### Exercise goal
Go to the line with "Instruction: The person" in the material below and copy from there through the line with "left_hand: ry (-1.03", exactly. Pictures are not copied.

### Information shown
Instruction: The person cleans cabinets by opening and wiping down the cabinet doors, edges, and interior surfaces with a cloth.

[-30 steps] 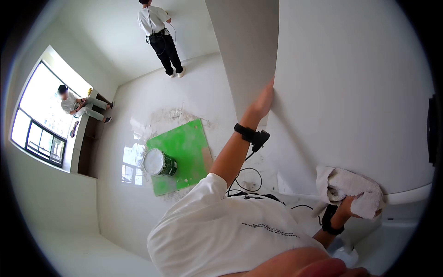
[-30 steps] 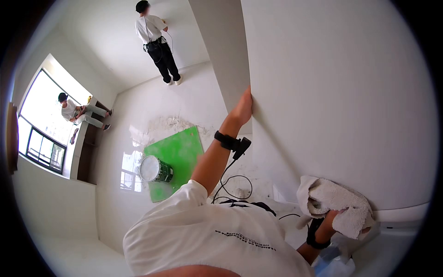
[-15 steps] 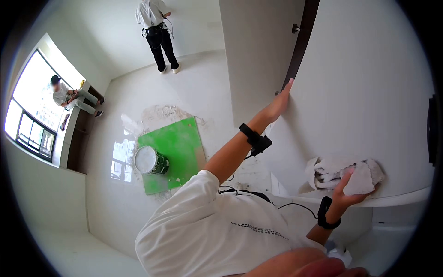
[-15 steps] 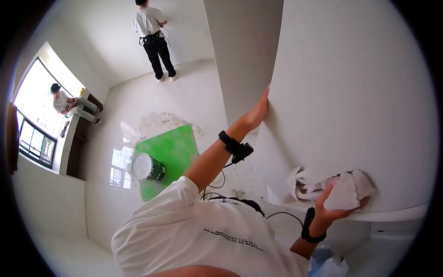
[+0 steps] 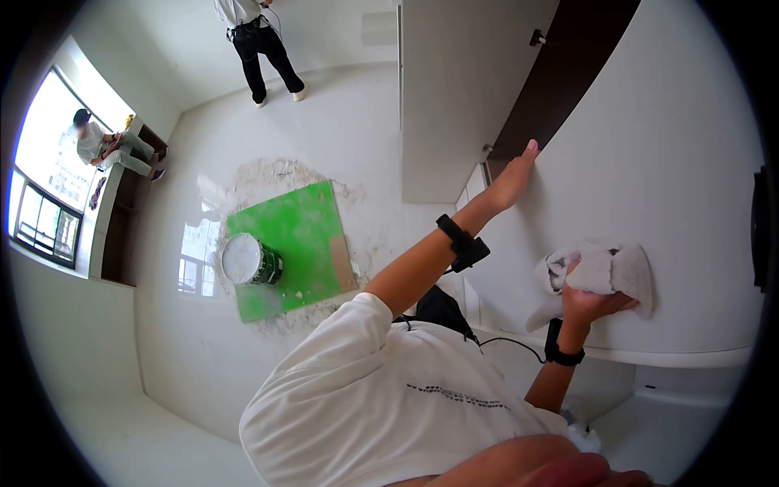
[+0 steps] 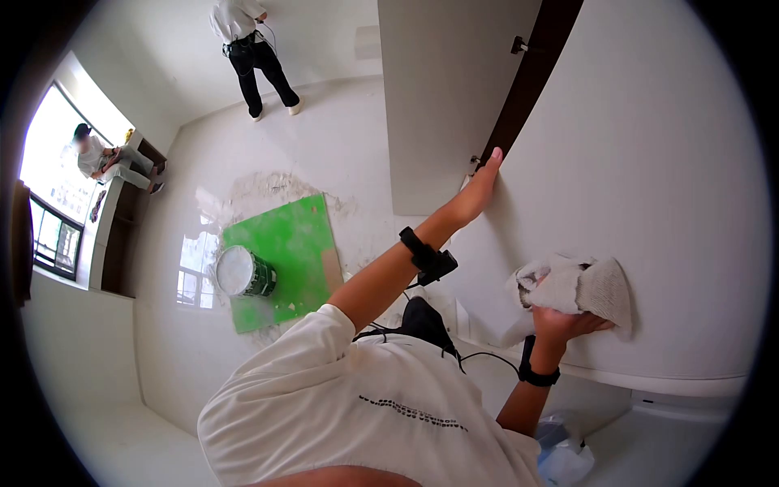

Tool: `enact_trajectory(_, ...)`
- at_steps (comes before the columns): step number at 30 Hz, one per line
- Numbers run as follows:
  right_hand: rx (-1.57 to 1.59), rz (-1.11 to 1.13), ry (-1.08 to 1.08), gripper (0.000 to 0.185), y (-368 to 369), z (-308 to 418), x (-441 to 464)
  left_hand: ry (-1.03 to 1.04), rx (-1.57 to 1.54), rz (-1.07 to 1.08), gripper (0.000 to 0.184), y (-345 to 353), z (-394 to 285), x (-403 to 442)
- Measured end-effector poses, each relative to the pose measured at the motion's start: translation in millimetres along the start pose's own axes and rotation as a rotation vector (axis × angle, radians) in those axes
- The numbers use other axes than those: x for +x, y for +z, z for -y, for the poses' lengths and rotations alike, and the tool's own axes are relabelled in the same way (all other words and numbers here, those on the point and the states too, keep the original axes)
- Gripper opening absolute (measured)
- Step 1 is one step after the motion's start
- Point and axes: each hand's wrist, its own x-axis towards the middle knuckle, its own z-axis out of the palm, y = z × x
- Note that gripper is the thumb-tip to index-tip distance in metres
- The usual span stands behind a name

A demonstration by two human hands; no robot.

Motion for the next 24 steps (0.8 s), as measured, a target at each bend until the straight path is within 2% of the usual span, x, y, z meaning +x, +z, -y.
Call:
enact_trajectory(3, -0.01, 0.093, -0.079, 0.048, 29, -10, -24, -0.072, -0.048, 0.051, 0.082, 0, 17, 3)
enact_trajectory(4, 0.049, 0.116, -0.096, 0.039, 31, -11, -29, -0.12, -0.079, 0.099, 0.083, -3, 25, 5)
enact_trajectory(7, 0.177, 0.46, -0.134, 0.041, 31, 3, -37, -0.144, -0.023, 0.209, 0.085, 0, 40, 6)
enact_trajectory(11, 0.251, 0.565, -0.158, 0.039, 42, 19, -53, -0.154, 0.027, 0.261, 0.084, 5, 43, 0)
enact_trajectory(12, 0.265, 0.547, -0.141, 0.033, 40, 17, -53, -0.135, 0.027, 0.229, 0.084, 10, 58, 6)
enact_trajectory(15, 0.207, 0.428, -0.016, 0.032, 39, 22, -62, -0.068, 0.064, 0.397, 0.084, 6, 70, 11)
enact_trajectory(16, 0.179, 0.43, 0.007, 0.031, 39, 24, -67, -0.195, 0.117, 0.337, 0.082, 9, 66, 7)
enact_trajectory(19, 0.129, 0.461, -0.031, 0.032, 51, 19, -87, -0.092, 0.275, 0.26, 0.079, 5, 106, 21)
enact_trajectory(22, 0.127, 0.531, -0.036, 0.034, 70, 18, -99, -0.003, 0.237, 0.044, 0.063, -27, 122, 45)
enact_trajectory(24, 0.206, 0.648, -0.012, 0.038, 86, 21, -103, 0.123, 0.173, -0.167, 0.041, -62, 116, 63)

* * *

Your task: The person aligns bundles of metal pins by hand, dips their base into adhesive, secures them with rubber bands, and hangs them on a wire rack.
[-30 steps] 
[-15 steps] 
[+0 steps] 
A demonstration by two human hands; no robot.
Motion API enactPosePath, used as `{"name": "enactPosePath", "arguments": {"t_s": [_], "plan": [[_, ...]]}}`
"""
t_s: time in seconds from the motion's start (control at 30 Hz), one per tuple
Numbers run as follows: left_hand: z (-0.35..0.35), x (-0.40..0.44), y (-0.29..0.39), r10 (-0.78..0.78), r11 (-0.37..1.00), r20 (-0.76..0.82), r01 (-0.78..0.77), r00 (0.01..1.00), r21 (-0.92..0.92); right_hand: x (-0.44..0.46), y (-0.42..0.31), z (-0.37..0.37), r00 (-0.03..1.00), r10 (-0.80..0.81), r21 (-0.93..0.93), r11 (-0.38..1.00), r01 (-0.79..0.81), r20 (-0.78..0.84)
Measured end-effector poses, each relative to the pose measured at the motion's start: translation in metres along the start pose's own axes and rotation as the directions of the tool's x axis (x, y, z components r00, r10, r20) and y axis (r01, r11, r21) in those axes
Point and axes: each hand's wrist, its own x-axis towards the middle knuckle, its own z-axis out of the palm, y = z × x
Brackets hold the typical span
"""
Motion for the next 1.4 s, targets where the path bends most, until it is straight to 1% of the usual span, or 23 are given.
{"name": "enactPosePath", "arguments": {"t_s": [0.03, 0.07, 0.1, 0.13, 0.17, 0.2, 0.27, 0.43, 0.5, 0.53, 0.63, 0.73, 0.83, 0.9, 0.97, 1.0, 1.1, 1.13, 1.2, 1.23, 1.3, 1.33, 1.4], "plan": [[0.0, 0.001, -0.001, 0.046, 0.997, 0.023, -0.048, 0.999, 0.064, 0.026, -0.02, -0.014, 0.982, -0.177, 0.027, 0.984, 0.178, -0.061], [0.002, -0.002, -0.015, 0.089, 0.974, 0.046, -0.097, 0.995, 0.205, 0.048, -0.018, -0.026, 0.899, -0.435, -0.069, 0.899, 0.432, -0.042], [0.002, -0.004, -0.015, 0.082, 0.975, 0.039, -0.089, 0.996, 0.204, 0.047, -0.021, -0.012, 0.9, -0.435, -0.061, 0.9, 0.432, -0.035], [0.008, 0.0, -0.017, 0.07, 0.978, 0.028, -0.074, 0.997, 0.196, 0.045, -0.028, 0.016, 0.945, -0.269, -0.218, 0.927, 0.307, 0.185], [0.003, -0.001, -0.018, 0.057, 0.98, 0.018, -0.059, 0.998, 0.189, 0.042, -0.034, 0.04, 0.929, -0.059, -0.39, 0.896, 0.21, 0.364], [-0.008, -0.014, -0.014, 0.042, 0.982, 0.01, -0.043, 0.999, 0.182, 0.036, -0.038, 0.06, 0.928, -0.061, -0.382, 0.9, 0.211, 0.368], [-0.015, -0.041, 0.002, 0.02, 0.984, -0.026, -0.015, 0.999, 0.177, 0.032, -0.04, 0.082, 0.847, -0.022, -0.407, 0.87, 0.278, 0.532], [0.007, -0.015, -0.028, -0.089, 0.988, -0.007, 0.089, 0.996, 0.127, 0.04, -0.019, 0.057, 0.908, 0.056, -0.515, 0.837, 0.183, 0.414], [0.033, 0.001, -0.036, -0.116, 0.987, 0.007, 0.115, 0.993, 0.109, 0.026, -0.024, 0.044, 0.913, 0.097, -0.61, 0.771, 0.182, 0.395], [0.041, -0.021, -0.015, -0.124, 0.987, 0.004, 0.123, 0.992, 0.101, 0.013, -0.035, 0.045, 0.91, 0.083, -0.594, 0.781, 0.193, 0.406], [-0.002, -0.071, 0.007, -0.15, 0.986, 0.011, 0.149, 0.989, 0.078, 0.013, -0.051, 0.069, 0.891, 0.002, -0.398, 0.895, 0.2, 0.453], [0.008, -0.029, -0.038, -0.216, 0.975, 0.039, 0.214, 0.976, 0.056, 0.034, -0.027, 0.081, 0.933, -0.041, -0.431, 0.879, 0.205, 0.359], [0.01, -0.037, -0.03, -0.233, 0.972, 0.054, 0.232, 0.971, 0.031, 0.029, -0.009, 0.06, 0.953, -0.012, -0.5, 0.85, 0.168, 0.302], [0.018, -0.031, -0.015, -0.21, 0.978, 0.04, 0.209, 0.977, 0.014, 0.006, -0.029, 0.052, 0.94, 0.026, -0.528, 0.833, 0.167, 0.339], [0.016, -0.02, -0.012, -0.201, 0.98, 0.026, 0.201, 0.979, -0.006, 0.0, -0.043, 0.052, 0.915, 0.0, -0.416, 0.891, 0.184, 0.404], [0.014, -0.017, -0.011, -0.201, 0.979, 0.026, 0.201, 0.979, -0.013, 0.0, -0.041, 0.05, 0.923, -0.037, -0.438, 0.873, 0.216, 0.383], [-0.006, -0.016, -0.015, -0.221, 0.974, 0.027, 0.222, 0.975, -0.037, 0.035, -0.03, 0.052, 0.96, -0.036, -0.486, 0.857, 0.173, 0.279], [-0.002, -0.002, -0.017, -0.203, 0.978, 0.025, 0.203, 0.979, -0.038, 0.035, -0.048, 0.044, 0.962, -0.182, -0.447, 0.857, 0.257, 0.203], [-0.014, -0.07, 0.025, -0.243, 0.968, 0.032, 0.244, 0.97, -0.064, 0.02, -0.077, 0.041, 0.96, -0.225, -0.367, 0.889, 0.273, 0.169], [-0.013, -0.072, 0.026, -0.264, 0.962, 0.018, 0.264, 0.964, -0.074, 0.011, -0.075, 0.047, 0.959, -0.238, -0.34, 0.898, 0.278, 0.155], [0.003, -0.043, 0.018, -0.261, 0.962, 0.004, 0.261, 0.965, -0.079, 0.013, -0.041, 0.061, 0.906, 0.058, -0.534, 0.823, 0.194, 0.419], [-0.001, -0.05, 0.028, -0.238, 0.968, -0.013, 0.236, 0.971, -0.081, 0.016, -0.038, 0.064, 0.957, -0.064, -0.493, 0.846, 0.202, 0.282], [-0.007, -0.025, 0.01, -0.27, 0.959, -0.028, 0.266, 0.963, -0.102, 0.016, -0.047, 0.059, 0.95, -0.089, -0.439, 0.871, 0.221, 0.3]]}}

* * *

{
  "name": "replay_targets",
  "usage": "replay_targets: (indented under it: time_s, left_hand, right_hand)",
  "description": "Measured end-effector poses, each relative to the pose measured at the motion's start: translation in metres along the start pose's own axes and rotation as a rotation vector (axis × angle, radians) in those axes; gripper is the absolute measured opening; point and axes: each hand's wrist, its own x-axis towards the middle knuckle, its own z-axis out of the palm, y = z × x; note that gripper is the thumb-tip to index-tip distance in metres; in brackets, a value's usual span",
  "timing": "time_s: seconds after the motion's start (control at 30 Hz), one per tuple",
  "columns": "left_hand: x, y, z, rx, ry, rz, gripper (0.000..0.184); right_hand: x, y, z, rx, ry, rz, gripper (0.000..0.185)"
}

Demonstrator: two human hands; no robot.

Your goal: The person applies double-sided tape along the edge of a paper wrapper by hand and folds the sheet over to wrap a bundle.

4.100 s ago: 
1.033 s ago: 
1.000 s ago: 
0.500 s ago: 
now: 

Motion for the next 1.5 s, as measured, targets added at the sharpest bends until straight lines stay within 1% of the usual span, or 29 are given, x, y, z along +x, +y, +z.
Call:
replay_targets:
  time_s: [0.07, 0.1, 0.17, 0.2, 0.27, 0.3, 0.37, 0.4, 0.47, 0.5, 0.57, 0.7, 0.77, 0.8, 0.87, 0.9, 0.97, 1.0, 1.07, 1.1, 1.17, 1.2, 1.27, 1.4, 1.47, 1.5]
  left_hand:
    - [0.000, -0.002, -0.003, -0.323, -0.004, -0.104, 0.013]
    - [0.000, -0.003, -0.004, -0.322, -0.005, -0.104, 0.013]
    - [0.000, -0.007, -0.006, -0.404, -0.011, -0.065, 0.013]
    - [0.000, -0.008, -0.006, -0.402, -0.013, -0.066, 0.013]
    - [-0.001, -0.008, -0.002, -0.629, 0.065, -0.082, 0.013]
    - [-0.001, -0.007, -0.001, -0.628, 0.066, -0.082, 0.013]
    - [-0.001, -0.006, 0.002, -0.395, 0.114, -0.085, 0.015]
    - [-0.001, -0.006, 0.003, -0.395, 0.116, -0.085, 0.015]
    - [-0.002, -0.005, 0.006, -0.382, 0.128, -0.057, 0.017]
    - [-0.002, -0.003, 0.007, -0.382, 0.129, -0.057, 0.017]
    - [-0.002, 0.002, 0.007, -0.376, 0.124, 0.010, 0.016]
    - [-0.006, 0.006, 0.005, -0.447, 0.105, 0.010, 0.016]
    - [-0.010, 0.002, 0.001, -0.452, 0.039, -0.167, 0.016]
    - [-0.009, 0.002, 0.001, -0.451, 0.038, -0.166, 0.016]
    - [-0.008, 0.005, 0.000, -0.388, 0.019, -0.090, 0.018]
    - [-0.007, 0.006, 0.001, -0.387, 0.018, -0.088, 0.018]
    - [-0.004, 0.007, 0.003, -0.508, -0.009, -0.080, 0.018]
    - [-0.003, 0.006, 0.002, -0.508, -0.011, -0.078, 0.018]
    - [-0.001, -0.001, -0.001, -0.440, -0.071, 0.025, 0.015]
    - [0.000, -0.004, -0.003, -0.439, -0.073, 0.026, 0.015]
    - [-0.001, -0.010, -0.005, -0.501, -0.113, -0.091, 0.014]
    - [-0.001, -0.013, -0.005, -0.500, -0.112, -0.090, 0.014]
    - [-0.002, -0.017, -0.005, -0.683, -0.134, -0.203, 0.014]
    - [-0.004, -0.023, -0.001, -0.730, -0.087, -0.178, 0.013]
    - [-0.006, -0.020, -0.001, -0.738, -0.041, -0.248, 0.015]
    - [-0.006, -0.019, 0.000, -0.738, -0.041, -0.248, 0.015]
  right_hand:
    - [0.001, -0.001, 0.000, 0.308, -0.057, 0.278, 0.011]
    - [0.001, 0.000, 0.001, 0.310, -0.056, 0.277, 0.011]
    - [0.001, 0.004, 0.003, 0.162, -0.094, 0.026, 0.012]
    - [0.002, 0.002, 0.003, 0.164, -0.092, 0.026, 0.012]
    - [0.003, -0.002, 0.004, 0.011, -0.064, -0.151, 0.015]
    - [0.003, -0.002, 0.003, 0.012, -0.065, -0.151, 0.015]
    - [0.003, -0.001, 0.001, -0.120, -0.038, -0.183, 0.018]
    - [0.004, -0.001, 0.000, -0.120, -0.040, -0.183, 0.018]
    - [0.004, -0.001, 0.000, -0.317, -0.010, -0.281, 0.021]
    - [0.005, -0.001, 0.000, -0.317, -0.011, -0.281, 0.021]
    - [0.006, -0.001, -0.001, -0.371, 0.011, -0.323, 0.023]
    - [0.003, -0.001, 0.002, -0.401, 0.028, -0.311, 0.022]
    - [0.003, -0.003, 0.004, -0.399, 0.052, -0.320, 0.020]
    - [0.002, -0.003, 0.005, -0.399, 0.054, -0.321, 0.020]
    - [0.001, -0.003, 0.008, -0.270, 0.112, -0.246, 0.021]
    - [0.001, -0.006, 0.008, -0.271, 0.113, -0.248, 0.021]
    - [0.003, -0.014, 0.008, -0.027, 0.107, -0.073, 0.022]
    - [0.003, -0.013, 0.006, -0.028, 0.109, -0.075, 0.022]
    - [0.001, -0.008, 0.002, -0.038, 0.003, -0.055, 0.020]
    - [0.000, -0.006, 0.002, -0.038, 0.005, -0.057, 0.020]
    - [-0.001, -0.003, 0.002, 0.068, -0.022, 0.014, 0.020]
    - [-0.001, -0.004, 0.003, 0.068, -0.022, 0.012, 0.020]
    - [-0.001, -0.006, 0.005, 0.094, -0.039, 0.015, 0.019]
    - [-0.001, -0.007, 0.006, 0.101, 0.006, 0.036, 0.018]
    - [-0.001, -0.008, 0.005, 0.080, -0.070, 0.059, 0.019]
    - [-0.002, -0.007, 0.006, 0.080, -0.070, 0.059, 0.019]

### Solution for this task
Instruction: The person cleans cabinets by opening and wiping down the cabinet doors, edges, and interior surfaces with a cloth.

[-30 steps] 
[-30 steps] 
[-15 steps] 
[-15 steps] 
[+0 steps] 
[+0 steps] 

Tool: `enact_trajectory(_, ...)`
- at_steps (comes before the columns): step number at 30 Hz, one per line
- Numbers run as follows:
  right_hand: rx (-1.57 to 1.59), rz (-1.11 to 1.13), ry (-1.08 to 1.08), gripper (0.000 to 0.185), y (-368 to 369), z (-308 to 418), x (-441 to 464)
  left_hand: ry (-1.03 to 1.04), rx (-1.57 to 1.54), rz (-1.07 to 1.08), gripper (0.000 to 0.184), y (-345 to 353), z (-394 to 285), x (-403 to 442)

That completes the answer to the exercise.